Directions for this task ::
Of the entries below, return only those lines from the line with "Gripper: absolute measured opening" to the line with "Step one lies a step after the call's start", exactly, both included.

Provided records ::
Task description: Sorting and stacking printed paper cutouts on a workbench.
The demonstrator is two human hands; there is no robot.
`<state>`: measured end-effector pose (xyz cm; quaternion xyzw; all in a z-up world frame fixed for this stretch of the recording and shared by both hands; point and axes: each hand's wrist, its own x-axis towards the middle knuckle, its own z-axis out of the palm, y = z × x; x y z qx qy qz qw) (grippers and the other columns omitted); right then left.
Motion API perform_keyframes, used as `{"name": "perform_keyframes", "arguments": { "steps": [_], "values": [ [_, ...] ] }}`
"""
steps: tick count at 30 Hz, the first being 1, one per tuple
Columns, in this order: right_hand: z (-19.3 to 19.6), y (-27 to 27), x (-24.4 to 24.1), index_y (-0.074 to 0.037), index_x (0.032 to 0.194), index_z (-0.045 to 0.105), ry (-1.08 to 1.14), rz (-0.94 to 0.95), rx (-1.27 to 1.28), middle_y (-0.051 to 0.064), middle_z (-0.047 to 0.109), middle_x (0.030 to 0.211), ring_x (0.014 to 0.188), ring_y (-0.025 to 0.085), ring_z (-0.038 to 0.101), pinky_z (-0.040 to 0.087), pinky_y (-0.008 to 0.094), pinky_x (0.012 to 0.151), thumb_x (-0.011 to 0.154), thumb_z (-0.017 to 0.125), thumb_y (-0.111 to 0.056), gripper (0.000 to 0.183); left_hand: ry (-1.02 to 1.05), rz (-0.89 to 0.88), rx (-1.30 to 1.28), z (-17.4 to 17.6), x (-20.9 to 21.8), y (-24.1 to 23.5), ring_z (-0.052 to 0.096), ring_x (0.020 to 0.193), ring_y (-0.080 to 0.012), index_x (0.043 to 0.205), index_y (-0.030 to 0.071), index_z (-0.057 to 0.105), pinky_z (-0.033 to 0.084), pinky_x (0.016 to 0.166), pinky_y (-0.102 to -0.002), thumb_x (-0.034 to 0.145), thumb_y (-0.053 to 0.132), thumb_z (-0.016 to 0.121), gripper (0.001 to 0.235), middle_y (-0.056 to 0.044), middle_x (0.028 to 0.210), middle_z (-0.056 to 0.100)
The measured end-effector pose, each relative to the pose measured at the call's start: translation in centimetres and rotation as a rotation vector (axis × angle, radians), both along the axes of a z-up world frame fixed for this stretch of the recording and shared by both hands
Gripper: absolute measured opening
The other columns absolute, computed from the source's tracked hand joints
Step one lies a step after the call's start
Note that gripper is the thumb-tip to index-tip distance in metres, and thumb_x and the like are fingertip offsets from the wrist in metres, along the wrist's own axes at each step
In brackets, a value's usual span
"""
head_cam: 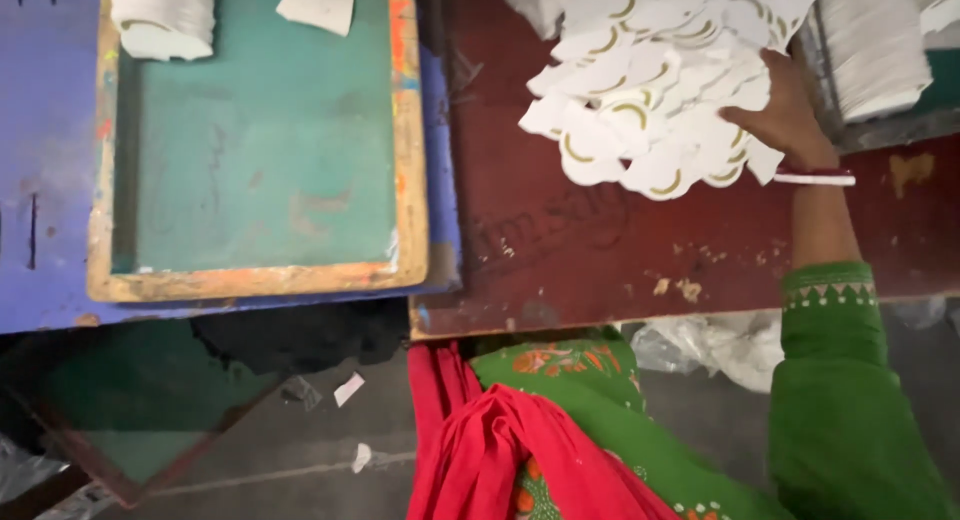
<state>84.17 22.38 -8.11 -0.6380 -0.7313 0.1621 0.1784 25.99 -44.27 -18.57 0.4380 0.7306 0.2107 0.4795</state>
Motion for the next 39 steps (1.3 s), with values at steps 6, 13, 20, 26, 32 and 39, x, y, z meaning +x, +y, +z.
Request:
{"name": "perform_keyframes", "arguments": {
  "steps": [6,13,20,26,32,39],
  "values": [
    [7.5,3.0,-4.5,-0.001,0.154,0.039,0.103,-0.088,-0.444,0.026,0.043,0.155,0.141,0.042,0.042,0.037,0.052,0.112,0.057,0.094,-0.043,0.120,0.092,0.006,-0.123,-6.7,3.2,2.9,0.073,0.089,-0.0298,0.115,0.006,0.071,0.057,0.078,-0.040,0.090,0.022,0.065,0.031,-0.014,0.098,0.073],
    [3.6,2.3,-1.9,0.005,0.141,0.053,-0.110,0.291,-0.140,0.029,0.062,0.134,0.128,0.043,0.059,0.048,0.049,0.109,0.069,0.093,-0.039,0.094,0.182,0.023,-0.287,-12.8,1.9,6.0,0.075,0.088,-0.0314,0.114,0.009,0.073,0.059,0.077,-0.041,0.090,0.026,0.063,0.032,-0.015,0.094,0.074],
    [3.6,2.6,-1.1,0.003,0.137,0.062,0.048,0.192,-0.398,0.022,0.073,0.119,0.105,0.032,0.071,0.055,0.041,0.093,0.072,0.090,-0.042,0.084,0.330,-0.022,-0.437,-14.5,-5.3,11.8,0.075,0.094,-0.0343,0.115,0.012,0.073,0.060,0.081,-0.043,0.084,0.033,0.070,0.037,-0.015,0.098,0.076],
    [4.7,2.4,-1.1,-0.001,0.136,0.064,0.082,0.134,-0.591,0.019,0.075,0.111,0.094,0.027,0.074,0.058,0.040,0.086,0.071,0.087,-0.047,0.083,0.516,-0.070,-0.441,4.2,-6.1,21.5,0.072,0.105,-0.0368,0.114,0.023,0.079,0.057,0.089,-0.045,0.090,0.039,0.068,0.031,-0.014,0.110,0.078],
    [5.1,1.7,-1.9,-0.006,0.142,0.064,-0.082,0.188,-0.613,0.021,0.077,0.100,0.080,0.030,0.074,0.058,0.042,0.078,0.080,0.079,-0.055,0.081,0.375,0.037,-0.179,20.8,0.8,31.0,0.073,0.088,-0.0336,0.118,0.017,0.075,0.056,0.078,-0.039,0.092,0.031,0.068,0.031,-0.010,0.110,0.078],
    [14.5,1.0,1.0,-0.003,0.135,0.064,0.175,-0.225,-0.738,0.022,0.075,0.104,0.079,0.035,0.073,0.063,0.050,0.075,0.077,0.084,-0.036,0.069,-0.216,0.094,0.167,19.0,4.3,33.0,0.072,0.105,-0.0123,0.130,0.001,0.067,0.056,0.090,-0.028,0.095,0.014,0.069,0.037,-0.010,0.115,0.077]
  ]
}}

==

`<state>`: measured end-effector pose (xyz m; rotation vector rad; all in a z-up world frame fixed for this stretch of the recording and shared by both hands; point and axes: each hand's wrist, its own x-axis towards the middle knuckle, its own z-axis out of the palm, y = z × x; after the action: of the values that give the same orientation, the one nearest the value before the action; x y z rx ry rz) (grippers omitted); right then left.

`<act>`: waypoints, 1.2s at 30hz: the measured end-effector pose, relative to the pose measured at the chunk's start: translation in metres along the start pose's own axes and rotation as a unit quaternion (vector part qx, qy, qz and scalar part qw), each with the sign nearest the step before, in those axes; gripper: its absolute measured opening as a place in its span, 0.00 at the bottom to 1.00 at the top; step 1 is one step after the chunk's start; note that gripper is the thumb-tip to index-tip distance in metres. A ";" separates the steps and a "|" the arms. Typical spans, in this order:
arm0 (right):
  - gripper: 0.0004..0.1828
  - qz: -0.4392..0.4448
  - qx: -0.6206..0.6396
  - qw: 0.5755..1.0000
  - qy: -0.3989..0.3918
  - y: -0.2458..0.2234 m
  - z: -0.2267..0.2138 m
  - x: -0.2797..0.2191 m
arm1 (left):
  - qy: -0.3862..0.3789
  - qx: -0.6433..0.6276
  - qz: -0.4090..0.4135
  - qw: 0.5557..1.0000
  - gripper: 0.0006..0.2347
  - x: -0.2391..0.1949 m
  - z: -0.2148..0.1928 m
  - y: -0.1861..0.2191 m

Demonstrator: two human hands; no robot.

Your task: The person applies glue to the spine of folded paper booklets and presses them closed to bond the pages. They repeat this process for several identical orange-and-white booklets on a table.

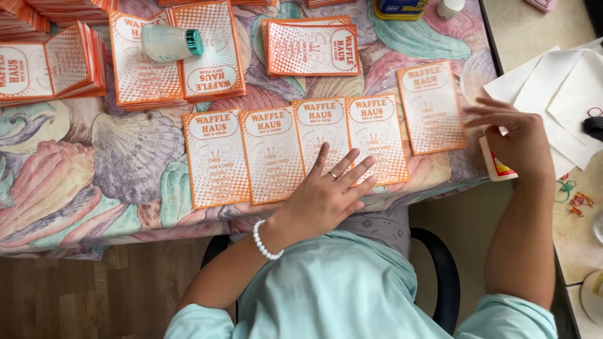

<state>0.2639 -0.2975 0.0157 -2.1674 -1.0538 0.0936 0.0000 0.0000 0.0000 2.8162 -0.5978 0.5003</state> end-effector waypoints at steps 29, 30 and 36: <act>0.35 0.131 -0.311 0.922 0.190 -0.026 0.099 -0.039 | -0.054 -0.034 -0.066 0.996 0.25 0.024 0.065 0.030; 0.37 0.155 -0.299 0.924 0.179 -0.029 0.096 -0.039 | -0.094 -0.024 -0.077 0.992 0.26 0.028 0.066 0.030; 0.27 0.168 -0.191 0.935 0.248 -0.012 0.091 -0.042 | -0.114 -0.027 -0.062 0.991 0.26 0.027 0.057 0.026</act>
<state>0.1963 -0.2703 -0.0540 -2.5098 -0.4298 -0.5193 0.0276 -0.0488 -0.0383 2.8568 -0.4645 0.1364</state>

Solution to this exercise ::
Gripper: absolute measured opening
The other columns absolute, computed from the source's tracked hand joints
Step one lies a step after the call's start

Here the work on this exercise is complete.